There are also a couple of interesting charsets which are technically illegal, but that is only because they have not been registered with IANA. For example, "Windows-874" showed up twice, and it is a Microsoft codepage charset for Vietnamese which Microsoft has not registered with IANA. Also, the "ks_c_5601" charset showed up 5 times, but it is not a registered alias for "ks_c_5601-1987", although "ksc_5601" is (this suggests a typo in the registration database).
This low error rate is good news for the Internet at large. Conformance is the norm. The low (16%) utilization of the charset= parameter is not great news, but it is better than nothing.
The most popular charsets
In order to figure out which charsets I need to worry about for my book, I looked at all of those charsets which had more than 1000 hits.
The most popular charsets are:
- Good-ole' seven-bit ASCII
- ISO-8859-1 is an eight-bit charset for Western European languages, including American English.
- ISO-8859-2 is an eight-bit charset for Central and Eastern European languages which use "Latin" characters (this excludes Cyrillic, Arabic, Hebrew, etc.)
- KOI8-R is an eight-bit charset used for Russian Cyrillic.
- ISO-2022-JP is a seven-bit, multi-byte charset which is popular for Japanese.
- Windows-1252 is an eight-bit "codepage" charset which is used by Windows 9x and up. It is almost identical to ISO-8859-1, except that it includes graphic characters in the control area. Part of the "embrace-and-extend" thing.
- BIG-5 is a favorite charset for Traditional Chinese.
- UTF-8 is an eight-bit, multiple-byte encoding used for Unicode and ISO-10646.
- ISO-8859-15 is an adjustment to ISO-8859-1, which includes the Euro currency symbol and some accented characters which are required for the French alphabet (but which were left out of ISO-8859-1).
Clearly, the Internet's Language of choice is English. We don't know what the next two or three dominant languages are because the ISO-8859-1 and ISO-8859-2 charsets are used by a number of different languages. Although this data is available through the "lang=" tag, I'm not repeating the study just to find out, since my book doesn't deal with language issues.

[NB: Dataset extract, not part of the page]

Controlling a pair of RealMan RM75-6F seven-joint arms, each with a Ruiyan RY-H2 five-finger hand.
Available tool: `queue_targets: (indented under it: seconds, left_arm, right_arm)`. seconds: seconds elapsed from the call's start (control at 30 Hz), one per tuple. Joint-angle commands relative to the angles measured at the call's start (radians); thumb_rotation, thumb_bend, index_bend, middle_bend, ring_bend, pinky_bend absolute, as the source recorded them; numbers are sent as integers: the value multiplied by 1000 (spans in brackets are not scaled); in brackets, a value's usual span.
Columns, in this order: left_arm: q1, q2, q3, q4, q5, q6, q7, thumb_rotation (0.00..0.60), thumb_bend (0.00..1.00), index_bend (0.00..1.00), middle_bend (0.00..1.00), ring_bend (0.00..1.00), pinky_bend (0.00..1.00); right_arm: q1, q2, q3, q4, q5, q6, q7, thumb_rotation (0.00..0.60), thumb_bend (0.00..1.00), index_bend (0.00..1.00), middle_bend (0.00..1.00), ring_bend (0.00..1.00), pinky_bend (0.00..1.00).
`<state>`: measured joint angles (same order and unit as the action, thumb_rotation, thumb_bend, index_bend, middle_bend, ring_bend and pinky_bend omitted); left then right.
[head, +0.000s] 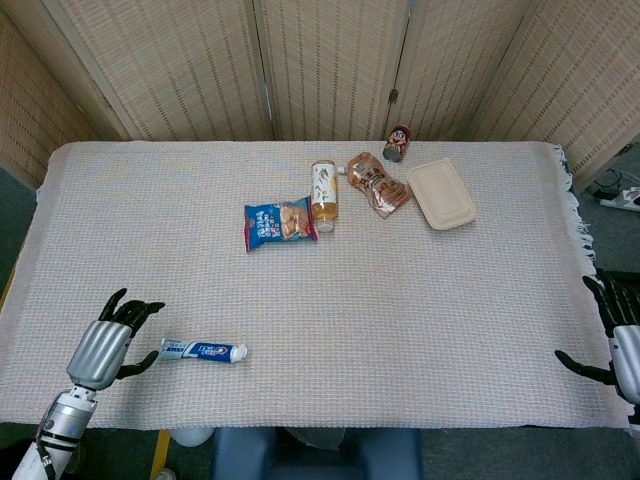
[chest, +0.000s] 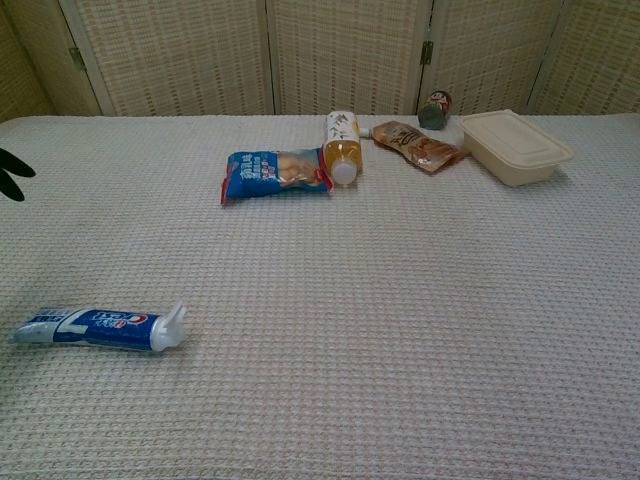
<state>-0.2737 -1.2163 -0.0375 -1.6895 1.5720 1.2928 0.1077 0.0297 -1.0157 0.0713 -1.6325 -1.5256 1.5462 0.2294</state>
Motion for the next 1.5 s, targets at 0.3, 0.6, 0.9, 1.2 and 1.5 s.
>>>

If more people would set their charset tags this dominance would likely shift.
The ISO distribution
I was surprised by the high return on the ISO-8859 charsets, and by the low number of people and mailers using Unicode. I keep hearing how "ISO-8859 is best for museums!" and other such noise which generally prefaces a glowing review of Unicode, so it was surprising to see how low the adoption rate really was.
Below is a chart which breaks out the "ISO" charsets in closer detail. I include ISO-2022-JP in here even though this charset is not technically an ISO charset, although it is based on ISO standards, and it is a prime target for Unicode's promised functionality.
Unicode is in a solid fourth place position in the ISO hierarchy of internationally sanctioned and standardized charsets, with ISO-8859-15 coming up to meet it. Looks like the Unicode Consortium needs to do some end-user marketing. Perhaps once there are more Unicode-aware operating systems and applications deployed, this number will rise significantly.
Clearly, however, people are using charset tags, and this is good news. Hopefully somebody will pick up on this effort and began monitoring trends over periods of times. It would be nice to see how quickly the Internet is becoming an International medium instead of a US-centric one.
I would also like to see more vendors setting default charsets based on locale and other parameters if the user doesn't do it themselves.